Spartans had to ramp up their global connectivity to stay together as a school community. No one had imagined virtual learning, but everyone figured it out. “Mine were befuddled,” wrote history and geometry teacher Christopher Colvin in the early days in a virtual department meeting where teachers shared ideas about how to make it all work.

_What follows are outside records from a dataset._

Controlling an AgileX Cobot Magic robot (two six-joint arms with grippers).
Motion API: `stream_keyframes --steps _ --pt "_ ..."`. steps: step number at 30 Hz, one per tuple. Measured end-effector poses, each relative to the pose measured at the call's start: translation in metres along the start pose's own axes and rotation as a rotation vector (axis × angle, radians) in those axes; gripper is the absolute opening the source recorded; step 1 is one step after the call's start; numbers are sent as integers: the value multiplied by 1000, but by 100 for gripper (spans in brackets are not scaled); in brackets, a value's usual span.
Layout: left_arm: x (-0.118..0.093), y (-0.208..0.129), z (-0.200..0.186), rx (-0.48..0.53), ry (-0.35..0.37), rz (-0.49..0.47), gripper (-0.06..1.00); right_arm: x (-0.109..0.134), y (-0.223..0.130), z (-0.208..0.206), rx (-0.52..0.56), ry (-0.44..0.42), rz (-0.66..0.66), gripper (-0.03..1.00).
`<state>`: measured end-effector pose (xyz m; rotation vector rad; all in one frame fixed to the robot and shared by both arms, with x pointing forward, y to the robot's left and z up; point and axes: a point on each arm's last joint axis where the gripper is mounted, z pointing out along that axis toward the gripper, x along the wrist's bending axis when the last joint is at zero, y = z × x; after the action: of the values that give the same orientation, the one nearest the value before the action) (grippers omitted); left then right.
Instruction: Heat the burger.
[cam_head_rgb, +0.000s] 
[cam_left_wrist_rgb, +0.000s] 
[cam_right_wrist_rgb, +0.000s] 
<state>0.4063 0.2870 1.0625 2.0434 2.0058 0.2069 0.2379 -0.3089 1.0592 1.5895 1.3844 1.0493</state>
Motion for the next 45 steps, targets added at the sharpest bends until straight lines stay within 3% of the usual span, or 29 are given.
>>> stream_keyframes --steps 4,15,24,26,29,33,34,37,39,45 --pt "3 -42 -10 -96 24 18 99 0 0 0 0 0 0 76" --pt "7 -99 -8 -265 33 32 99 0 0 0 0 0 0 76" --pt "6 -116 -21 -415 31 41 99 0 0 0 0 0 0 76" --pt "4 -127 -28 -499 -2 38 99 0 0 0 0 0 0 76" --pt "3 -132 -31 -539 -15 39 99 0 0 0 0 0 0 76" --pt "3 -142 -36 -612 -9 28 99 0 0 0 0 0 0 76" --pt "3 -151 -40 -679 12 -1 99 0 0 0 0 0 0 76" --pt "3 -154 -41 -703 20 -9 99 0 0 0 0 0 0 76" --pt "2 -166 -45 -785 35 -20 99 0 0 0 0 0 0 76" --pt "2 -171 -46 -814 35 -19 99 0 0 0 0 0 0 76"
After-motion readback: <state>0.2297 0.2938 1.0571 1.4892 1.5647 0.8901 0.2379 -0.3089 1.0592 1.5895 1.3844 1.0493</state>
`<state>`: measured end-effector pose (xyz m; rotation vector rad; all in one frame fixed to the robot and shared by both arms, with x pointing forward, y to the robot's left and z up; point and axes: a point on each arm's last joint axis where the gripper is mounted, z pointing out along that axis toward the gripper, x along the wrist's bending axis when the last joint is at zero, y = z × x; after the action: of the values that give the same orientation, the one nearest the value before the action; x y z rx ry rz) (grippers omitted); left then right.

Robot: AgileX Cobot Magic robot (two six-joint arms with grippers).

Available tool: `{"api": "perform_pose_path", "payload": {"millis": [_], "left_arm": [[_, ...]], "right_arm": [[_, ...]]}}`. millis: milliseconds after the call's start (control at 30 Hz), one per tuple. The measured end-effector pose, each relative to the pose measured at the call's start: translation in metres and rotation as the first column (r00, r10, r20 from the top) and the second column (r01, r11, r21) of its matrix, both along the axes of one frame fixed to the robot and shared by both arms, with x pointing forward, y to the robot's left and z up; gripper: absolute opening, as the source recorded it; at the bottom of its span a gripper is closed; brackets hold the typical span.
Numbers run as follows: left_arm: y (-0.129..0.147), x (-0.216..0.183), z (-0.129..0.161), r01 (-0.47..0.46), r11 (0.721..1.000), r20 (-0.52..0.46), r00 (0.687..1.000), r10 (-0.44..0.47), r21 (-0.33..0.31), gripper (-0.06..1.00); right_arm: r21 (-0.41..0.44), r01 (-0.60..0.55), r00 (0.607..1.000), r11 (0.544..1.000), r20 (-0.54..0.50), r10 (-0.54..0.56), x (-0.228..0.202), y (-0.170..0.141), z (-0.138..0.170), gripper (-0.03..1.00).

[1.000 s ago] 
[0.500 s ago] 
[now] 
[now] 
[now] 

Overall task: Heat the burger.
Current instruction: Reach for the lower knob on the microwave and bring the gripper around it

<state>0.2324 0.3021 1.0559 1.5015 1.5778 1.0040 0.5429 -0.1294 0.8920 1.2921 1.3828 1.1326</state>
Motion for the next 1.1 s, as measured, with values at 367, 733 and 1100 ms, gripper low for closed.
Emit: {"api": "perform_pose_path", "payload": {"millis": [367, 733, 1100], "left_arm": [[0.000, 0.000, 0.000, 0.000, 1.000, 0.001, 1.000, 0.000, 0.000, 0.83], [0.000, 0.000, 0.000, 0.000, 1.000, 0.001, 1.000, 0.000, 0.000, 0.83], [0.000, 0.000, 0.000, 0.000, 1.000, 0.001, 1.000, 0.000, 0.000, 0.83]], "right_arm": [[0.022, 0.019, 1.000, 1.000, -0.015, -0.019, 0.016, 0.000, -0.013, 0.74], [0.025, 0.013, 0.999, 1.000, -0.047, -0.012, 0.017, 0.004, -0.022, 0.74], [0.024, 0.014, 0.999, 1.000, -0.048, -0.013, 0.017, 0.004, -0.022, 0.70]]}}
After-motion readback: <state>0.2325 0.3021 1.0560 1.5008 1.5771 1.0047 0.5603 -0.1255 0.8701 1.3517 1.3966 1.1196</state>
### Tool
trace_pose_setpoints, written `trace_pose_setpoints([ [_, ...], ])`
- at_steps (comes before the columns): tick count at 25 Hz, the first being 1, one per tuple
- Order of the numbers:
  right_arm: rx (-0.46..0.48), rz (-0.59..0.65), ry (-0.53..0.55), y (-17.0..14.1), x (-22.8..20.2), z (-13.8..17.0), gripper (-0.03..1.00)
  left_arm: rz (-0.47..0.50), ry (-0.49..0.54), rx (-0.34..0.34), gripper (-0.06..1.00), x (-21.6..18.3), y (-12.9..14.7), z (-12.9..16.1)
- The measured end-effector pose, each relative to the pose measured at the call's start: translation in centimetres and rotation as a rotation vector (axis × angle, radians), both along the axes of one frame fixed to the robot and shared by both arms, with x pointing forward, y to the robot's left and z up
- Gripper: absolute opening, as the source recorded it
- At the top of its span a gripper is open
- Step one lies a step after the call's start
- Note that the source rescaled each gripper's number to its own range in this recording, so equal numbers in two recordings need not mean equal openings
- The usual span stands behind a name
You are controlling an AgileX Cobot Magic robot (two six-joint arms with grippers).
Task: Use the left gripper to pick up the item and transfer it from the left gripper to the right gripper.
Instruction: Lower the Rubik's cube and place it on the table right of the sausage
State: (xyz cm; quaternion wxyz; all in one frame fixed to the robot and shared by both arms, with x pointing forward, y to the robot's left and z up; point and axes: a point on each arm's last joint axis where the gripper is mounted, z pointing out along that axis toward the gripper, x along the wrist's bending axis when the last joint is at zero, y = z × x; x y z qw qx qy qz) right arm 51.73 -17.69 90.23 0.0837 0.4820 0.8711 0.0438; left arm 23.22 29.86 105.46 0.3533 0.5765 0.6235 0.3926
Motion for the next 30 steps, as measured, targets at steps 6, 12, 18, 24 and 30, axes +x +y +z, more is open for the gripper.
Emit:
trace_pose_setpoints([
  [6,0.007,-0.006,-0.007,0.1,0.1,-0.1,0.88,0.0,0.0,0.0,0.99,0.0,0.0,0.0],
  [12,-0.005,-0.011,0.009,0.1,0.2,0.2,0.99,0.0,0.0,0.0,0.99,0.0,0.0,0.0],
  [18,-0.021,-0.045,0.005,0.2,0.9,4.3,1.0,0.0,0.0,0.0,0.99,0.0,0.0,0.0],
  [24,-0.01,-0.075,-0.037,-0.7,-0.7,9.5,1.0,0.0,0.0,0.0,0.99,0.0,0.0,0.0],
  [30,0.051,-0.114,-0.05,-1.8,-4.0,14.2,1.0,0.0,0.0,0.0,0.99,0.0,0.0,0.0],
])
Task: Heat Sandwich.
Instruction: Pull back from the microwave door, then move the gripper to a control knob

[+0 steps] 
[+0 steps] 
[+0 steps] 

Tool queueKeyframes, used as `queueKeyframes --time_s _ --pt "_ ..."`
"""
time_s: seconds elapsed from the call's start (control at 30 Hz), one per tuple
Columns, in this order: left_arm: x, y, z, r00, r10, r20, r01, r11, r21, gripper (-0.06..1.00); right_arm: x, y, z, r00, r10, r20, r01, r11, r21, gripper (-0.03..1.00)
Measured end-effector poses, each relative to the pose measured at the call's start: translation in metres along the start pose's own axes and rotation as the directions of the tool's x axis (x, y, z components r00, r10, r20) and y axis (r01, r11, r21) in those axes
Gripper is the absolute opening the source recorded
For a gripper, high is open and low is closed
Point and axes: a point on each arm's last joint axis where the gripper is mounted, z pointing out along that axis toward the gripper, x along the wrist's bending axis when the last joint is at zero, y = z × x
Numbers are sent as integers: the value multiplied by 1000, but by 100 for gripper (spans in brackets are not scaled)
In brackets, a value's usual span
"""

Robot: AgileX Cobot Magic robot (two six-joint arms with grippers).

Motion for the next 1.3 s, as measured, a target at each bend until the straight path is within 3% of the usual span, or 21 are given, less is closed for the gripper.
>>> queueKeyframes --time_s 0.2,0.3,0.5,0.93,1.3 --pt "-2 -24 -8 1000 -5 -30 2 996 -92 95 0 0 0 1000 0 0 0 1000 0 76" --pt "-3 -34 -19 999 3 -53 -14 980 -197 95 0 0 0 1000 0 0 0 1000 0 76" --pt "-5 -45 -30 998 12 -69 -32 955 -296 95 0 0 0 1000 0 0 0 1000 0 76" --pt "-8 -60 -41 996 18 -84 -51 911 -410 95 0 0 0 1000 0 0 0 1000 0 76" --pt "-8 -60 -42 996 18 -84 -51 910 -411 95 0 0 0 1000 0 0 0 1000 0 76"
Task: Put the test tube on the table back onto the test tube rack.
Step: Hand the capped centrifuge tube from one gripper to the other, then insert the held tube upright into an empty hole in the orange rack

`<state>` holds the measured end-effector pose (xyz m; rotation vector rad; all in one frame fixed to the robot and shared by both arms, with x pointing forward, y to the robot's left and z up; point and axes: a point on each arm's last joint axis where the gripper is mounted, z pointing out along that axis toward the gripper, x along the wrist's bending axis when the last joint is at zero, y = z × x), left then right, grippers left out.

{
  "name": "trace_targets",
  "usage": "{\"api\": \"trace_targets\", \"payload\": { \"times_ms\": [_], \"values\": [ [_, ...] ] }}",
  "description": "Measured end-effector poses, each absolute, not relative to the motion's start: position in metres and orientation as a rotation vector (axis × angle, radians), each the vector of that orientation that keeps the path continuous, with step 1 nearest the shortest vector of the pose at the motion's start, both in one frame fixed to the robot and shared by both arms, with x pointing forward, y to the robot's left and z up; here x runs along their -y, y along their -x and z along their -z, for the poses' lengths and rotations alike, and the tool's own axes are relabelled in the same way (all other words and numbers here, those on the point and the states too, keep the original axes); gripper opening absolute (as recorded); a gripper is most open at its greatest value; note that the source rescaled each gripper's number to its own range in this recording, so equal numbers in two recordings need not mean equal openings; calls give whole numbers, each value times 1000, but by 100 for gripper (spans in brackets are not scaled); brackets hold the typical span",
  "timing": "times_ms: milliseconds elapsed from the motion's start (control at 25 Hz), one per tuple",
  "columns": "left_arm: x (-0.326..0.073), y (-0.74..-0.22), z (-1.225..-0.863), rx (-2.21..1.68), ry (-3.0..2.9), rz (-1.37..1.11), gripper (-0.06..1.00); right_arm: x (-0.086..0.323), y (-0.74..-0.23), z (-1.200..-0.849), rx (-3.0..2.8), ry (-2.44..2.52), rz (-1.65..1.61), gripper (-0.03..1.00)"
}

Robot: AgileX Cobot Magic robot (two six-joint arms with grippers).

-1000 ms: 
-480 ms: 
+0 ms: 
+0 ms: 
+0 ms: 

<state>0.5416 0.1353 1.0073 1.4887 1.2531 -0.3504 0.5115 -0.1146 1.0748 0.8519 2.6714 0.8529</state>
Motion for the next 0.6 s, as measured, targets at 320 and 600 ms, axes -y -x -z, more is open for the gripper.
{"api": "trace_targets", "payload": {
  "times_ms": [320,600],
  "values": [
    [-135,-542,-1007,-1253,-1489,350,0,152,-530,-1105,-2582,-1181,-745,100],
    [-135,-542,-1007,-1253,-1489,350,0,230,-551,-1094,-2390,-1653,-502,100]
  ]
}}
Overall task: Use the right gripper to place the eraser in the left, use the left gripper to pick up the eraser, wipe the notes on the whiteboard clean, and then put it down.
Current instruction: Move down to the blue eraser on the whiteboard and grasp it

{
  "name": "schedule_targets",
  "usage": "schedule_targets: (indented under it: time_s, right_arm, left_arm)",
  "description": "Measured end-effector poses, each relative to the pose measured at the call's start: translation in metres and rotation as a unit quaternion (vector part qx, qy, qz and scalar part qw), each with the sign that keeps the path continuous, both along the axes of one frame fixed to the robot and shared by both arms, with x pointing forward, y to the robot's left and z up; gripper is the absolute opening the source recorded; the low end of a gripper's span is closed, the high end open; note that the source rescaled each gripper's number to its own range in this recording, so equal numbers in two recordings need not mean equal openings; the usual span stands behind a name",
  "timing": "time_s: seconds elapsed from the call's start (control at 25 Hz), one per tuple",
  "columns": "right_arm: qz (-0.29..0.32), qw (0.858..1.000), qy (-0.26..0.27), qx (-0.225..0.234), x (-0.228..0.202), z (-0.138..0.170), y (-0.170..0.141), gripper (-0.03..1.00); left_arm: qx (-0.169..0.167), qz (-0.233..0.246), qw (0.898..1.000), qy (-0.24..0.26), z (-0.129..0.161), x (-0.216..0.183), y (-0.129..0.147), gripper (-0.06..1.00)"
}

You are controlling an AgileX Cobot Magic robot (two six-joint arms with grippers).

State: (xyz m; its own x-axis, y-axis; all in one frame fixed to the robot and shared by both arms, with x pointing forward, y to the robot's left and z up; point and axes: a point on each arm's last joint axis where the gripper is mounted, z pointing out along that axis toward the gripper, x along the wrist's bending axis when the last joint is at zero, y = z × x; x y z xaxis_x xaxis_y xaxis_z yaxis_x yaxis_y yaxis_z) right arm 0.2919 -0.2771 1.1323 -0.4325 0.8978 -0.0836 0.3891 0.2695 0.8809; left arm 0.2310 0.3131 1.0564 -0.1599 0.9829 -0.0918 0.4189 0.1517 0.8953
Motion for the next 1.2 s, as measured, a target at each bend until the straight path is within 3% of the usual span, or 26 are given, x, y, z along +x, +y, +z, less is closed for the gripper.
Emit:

Gunnin remembers how Chinese families sent masks and other supplies, and alumni and parents shared medical expertise and even access to a lab so that twice-a-week COVID-19 testing could take place and make in-person learning an option sooner than at many schools. Some international students could not go home for over two years. Sitting at her kitchen table in Lagos, Nigeria, new student Valerie Emioma ’22 met her advisor virtually on the first day of school in the fall of 2020. The children of globalization passed their hardest test.

Timeless

In an interview before he died, Bishop Hines said, “there isn’t any such thing as a riskless Christianity.” When he said that, he could not yet imagine that at a graduation ceremony would be parents who crossed oceans with buried fears of a generation who survived the Chinese Cultural Revolution or parents of every child relieved to be at a place that celebrates their child for being themselves. The school they created for the “recovery of humans” does its part by giving young people a place to be loved, to learn and to be known, regardless of the challenges of their era. May’s senior graduation speaker, Charlie Hubbard ’25, in his list of words about the school, included “timeless,” and it felt that way in the Chapel filled with generations gathered for the sacred hug of that rite of passage.